▶ **Exercise**: Copy out the listing that follows, exact in every word, and skip the images.

◆ ◆ ◆ ◆ ◆ ◆ ◆

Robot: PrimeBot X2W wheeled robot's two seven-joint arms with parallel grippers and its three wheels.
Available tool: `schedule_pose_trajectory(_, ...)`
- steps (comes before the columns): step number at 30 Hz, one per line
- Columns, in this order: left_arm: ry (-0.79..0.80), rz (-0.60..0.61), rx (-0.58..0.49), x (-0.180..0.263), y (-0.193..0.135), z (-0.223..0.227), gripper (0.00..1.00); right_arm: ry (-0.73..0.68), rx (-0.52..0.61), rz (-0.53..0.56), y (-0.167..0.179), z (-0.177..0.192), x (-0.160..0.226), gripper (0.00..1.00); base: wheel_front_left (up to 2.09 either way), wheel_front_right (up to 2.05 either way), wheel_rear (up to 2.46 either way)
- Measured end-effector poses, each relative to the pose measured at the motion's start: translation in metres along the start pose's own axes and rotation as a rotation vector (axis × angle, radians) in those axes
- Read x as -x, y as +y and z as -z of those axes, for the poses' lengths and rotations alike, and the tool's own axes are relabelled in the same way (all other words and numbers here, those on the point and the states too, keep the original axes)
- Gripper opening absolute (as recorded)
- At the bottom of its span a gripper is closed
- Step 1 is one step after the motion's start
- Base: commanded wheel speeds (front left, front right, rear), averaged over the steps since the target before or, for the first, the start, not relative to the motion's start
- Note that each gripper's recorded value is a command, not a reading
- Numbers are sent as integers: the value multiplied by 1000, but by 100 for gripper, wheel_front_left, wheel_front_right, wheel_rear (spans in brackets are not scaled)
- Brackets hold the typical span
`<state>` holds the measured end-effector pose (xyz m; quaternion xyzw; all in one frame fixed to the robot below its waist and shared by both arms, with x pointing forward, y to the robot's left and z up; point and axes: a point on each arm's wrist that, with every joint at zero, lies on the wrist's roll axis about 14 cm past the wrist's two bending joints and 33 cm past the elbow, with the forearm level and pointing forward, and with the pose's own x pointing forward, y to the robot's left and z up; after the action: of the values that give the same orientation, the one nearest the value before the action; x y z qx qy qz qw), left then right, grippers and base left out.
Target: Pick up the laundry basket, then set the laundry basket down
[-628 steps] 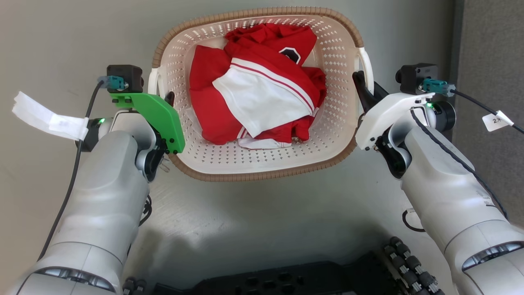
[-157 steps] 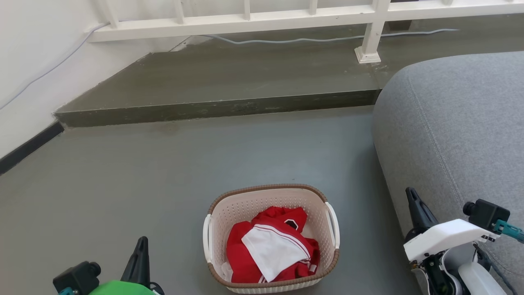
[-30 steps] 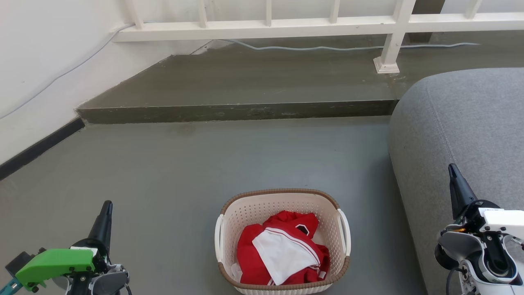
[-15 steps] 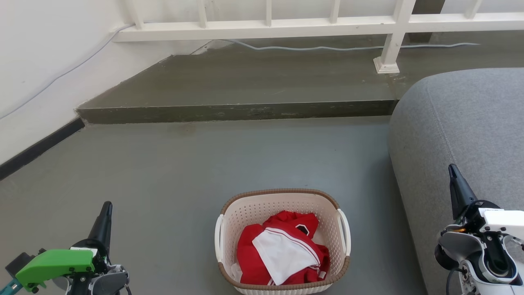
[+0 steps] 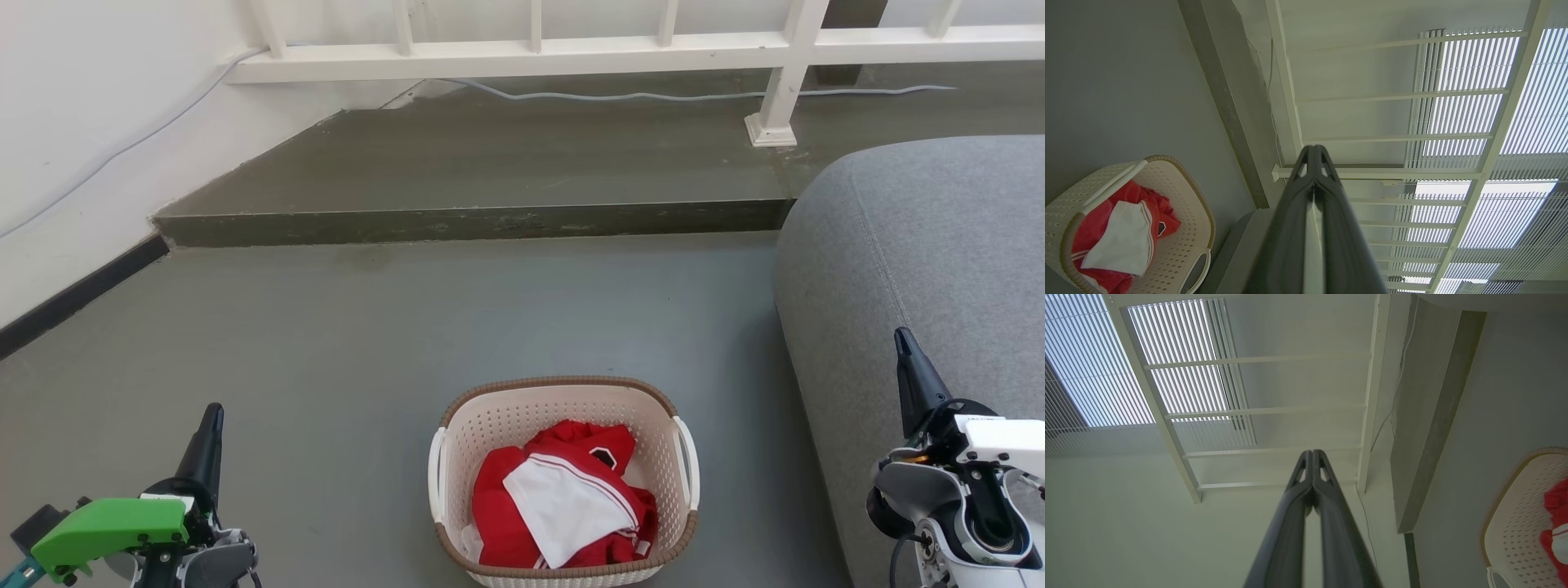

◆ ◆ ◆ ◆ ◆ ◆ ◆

▶ **Exercise answer**:
Robot: PrimeBot X2W wheeled robot's two seven-joint arms with parallel grippers and its three wheels.
Available tool: `schedule_pose_trajectory(_, ...)`
- steps (comes before the columns): step number at 30 Hz, one per line
- Columns, in this order: left_arm: ry (-0.79..0.80), rz (-0.60..0.61), rx (-0.58..0.49), x (-0.180..0.263), y (-0.193..0.135), z (-0.223..0.227), gripper (0.00..1.00); right_arm: ry (-0.73..0.68), rx (-0.52..0.61), rz (-0.53..0.56), y (-0.167..0.179), z (-0.177..0.192), x (-0.160..0.226), gripper (0.00..1.00); base: wheel_front_left (up to 2.09 either way), wheel_front_right (up to 2.05 either way), wheel_rear (up to 2.46 either way)
- Measured end-effector poses, each relative to the pose measured at the motion's start: translation in metres along the start pose's own axes and rotation as a rotation vector (axis × angle, radians) in those axes
- Read x as -x, y as +y and z as -z of those axes, for the poses' lengths and rotations alike, and the tool's own axes are relabelled in the same way (all other words and numbers here, those on the point and the states too, keep the original axes)
- Gripper opening absolute (as recorded)
- At the bottom of its span a gripper is closed
- Step 1 is one step after the motion's start
- Base: commanded wheel speeds (front left, front right, rear), averaged over the steps since the target before or, for the first, the start, not relative to the motion's start
- Note that each gripper's recorded value is a command, not a reading
- Numbers are sent as integers: the value multiplied by 1000, but by 100 for gripper, wheel_front_left, wheel_front_right, wheel_rear (spans in brackets are not scaled)
- Brackets hold the typical span
`<state>` holds the measured end-effector pose (xyz m; quaternion xyzw; all in one frame fixed to the robot below its waist and shared by both arms, with x pointing forward, y to the robot's left and z up; point and axes: a point on each arm's wrist that, with every joint at zero, lies on the wrist's roll axis about 14 cm past the wrist's two bending joints and 33 cm past the elbow, with the forearm level and pointing forward, and with the pose's own x pointing forward, y to the robot's left and z up; after the action: of the values that give the same orientation, the one nearest the value before the action; x y z qx qy qz qw), left then right, grippers and base left out.
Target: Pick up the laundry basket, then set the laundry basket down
[-628 steps] 
[-157 steps] 
[-30 steps] 
[-15 steps] 
[+0 steps] 

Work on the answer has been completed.